FYI, I tried to install a psycopg2 wheel from a file using the
"extra_packages" argument (although, wheels installation is apparently
still an experimental feature), but this led to a problem with ECS-2 vs
ECS-4 compatibility issues (looks like the Dataflow version of Python is
using ECS-2, while wheels for Linux generally use ECS-4).
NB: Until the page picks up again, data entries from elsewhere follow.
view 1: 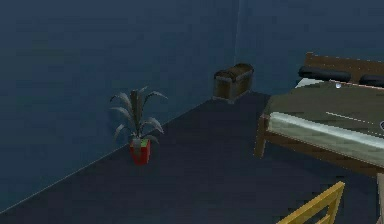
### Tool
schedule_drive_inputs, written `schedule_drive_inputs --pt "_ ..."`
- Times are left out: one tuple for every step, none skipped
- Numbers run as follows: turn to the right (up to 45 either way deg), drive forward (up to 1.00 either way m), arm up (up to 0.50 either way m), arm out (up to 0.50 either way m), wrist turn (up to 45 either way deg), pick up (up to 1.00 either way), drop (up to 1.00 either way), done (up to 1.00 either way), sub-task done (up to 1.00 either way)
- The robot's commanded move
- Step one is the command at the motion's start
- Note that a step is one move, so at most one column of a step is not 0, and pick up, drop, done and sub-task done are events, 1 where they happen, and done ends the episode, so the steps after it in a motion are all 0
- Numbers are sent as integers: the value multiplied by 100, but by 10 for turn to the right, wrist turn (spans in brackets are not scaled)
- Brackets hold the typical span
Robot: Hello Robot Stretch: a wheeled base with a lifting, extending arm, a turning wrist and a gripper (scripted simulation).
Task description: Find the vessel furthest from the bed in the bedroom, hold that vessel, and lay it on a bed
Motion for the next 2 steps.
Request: schedule_drive_inputs --pt "0 0 0 0 -150 0 0 0 0" --pt "0 0 0 -28 0 0 0 0 0"
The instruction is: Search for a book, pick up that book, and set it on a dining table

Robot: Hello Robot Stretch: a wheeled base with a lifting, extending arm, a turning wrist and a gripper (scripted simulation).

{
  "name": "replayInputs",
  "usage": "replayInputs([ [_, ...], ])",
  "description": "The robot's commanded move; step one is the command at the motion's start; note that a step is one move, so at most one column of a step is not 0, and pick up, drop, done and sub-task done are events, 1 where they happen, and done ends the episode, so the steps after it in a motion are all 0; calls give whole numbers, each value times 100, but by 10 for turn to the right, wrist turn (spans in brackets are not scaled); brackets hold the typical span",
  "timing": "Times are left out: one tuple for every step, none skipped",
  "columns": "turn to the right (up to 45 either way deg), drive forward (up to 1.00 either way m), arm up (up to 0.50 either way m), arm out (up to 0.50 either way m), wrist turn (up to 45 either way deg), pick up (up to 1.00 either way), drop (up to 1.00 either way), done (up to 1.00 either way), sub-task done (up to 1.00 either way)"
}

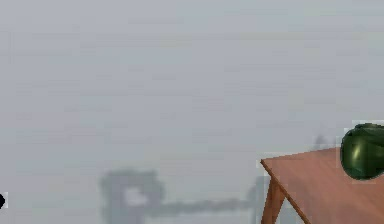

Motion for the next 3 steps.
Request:
replayInputs([
  [0,0,0,0,450,0,0,0,0],
  [0,0,0,0,450,0,0,0,0],
  [0,0,0,0,30,0,0,0,0],
])
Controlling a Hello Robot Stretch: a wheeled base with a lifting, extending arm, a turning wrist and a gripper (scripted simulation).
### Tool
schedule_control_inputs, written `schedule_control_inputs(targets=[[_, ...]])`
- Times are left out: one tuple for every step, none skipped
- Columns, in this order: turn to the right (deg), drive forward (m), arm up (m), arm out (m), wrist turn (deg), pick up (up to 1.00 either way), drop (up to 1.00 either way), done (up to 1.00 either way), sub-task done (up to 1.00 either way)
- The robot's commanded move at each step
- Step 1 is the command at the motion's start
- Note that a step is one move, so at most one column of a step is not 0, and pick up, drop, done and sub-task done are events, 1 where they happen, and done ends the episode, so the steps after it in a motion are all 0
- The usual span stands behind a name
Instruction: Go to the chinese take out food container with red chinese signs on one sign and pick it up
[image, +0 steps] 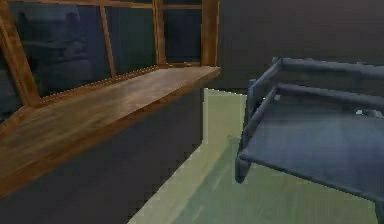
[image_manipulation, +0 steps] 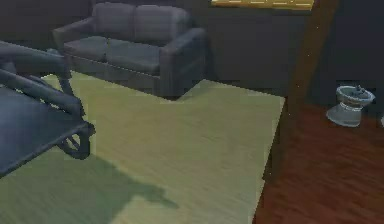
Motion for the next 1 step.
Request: schedule_control_inputs(targets=[[-45.0, 0.0, 0.0, 0.0, 0.0, 0.0, 0.0, 0.0, 0.0]])
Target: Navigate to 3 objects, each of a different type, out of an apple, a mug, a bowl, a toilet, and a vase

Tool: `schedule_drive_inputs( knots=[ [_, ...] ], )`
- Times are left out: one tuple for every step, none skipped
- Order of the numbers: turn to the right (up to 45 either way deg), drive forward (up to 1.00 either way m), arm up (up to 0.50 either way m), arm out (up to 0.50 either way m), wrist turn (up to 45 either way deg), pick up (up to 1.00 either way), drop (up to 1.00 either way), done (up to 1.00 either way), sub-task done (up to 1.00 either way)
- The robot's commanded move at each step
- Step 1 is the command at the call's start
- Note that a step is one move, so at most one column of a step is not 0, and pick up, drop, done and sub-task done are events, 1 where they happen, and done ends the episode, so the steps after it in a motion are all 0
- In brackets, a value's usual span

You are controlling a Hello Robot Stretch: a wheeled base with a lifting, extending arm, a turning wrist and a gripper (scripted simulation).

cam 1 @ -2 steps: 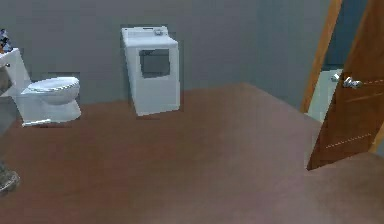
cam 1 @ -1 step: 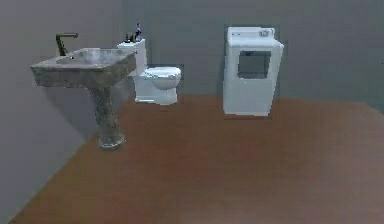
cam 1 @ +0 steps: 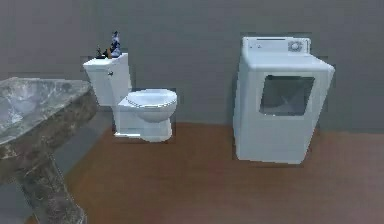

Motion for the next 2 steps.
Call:
schedule_drive_inputs(
  knots=[
    [0.0,1.0,0.0,0.0,0.0,0.0,0.0,0.0,0.0],
    [-12.0,0.0,0.0,0.0,0.0,0.0,0.0,0.0,0.0]
  ],
)
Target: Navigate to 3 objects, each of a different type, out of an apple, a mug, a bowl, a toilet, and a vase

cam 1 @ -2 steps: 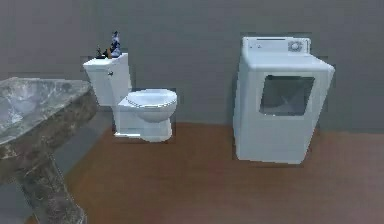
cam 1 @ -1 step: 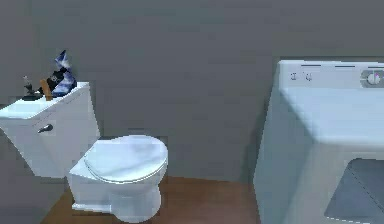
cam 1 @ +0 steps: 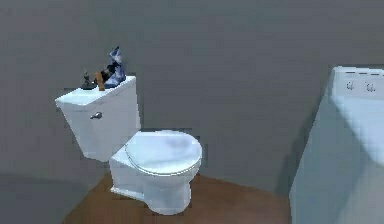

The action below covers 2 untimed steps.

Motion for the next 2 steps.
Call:
schedule_drive_inputs(
  knots=[
    [0.0,0.2,0.0,0.0,0.0,0.0,0.0,0.0,0.0],
    [-9.0,0.0,0.0,0.0,0.0,0.0,0.0,0.0,0.0]
  ],
)
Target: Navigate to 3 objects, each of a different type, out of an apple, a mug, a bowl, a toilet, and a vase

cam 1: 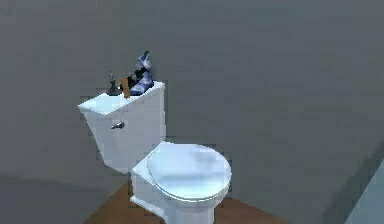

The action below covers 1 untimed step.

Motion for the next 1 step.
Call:
schedule_drive_inputs(
  knots=[
    [0.0,0.0,0.0,0.0,0.0,0.0,0.0,1.0,0.0]
  ],
)
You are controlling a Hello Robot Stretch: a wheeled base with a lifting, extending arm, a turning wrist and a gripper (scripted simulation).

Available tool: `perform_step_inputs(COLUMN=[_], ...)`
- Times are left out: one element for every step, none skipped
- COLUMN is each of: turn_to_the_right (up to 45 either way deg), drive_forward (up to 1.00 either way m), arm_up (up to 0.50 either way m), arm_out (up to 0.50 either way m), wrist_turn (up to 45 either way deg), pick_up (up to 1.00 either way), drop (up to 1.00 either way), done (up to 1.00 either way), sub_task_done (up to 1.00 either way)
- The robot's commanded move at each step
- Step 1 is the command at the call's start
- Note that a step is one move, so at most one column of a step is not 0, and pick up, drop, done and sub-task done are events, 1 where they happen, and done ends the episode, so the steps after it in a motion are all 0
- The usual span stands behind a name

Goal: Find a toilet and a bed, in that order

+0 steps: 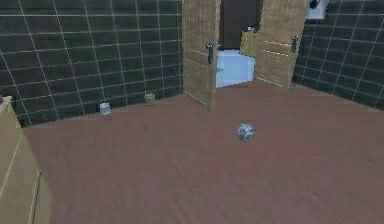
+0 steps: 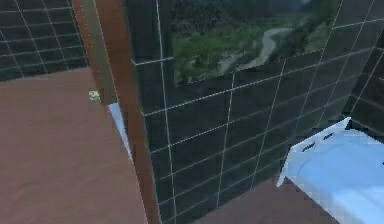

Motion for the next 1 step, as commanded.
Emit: perform_step_inputs(turn_to_the_right=[27.0], drive_forward=[0.0], arm_up=[0.0], arm_out=[0.0], wrist_turn=[0.0], pick_up=[0.0], drop=[0.0], done=[0.0], sub_task_done=[0.0])
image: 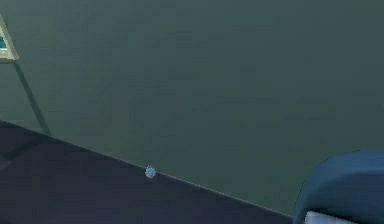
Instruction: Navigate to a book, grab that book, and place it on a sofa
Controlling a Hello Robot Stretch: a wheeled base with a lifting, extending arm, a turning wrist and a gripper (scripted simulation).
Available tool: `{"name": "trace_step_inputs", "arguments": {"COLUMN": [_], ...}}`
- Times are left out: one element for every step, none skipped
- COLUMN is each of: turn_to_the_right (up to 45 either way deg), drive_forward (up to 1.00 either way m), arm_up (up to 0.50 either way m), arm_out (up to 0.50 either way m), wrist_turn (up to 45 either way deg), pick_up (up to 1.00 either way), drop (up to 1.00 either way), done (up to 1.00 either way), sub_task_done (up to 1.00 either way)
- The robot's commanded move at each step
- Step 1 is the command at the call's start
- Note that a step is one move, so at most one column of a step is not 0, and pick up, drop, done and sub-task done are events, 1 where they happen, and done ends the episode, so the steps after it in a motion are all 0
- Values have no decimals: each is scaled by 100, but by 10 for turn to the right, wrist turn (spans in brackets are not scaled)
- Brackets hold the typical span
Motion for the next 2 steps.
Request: {"name": "trace_step_inputs", "arguments": {"turn_to_the_right": [0, 0], "drive_forward": [0, 0], "arm_up": [0, -38], "arm_out": [-16, 0], "wrist_turn": [0, 0], "pick_up": [0, 0], "drop": [0, 0], "done": [0, 0], "sub_task_done": [0, 0]}}
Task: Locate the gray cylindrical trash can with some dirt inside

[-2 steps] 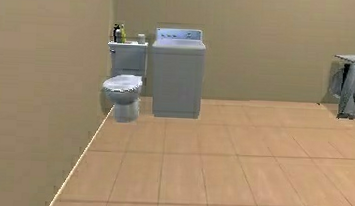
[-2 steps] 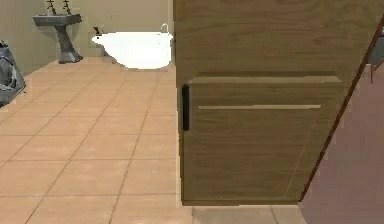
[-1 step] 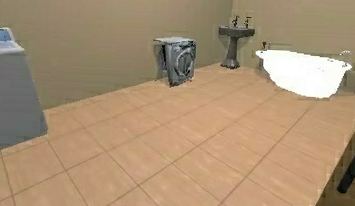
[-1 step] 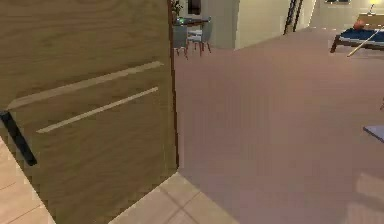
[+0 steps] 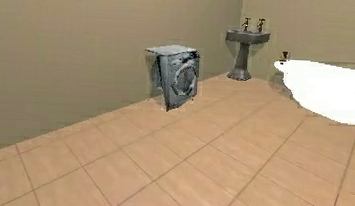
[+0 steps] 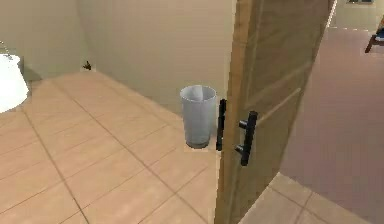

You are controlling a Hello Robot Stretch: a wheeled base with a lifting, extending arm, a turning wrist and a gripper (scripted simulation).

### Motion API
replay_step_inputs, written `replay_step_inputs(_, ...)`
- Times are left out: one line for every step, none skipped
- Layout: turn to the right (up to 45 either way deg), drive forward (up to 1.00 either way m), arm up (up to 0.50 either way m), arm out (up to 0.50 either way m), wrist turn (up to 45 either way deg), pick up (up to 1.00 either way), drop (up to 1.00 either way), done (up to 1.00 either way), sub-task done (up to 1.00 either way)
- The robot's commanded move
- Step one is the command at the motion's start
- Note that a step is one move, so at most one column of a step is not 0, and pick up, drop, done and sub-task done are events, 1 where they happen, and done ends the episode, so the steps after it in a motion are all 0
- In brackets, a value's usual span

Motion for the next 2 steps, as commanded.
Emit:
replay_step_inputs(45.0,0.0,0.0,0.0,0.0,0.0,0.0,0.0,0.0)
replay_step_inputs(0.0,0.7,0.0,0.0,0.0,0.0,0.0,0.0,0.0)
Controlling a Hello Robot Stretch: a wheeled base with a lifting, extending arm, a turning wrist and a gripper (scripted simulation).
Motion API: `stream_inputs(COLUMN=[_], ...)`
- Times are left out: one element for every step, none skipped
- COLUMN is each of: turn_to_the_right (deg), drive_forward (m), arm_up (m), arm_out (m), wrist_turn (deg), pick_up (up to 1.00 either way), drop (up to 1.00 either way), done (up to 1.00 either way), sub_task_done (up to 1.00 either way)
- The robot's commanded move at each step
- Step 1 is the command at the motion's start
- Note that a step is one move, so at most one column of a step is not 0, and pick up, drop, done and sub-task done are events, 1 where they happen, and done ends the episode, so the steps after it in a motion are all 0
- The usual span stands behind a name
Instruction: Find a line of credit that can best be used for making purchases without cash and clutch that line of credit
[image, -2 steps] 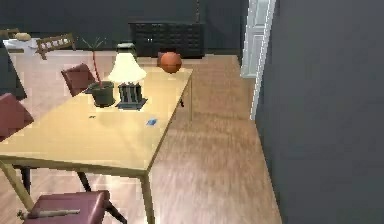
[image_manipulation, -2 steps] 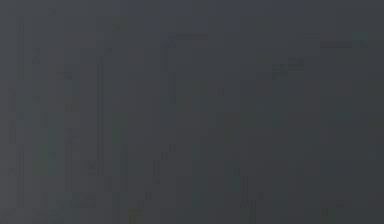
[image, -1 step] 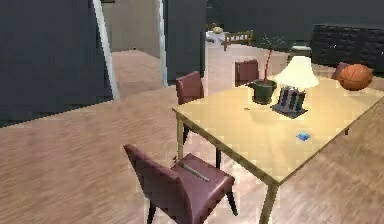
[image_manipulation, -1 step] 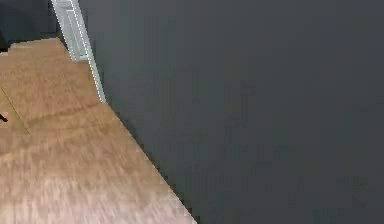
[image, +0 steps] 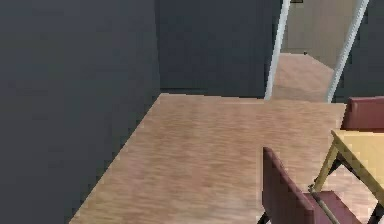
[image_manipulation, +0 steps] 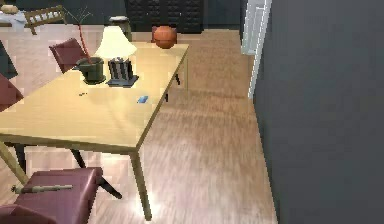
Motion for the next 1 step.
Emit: stream_inputs(turn_to_the_right=[-12.0], drive_forward=[0.00], arm_up=[0.00], arm_out=[0.00], wrist_turn=[0.0], pick_up=[0.00], drop=[0.00], done=[0.00], sub_task_done=[0.00])
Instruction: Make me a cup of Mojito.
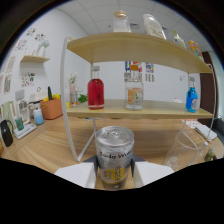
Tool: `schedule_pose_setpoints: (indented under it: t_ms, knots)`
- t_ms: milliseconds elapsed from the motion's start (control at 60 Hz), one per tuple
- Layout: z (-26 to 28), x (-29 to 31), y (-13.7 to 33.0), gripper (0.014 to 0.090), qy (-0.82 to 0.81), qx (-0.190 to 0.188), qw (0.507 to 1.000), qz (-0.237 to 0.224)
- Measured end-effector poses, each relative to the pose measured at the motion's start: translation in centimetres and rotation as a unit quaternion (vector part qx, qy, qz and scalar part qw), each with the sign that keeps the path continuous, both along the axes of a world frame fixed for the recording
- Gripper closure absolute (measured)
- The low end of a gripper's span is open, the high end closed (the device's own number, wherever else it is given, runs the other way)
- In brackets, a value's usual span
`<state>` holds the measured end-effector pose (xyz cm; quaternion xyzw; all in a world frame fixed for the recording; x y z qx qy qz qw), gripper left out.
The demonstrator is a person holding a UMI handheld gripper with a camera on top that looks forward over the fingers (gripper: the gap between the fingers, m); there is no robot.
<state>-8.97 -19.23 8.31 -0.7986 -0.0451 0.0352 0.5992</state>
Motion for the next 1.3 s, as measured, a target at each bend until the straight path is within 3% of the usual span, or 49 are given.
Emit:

What ended up working for me ultimately, though, is an approach similar to
juliaset, with a few small differences:
https://gist.github.com/doubleyou/27bf3abb0fc77a2bc9257e6adc5cfe8f

Note two things here:

1. We import the "install" class from setuptools, not from distutils. This,
in fact, has been the core problem for me. I haven't yet tried if the
juliaset example works for me at all, but I strongly suspect that it may
not work exactly because of this issue.

2. We handle commands in a simpler fashion, by just using one single class.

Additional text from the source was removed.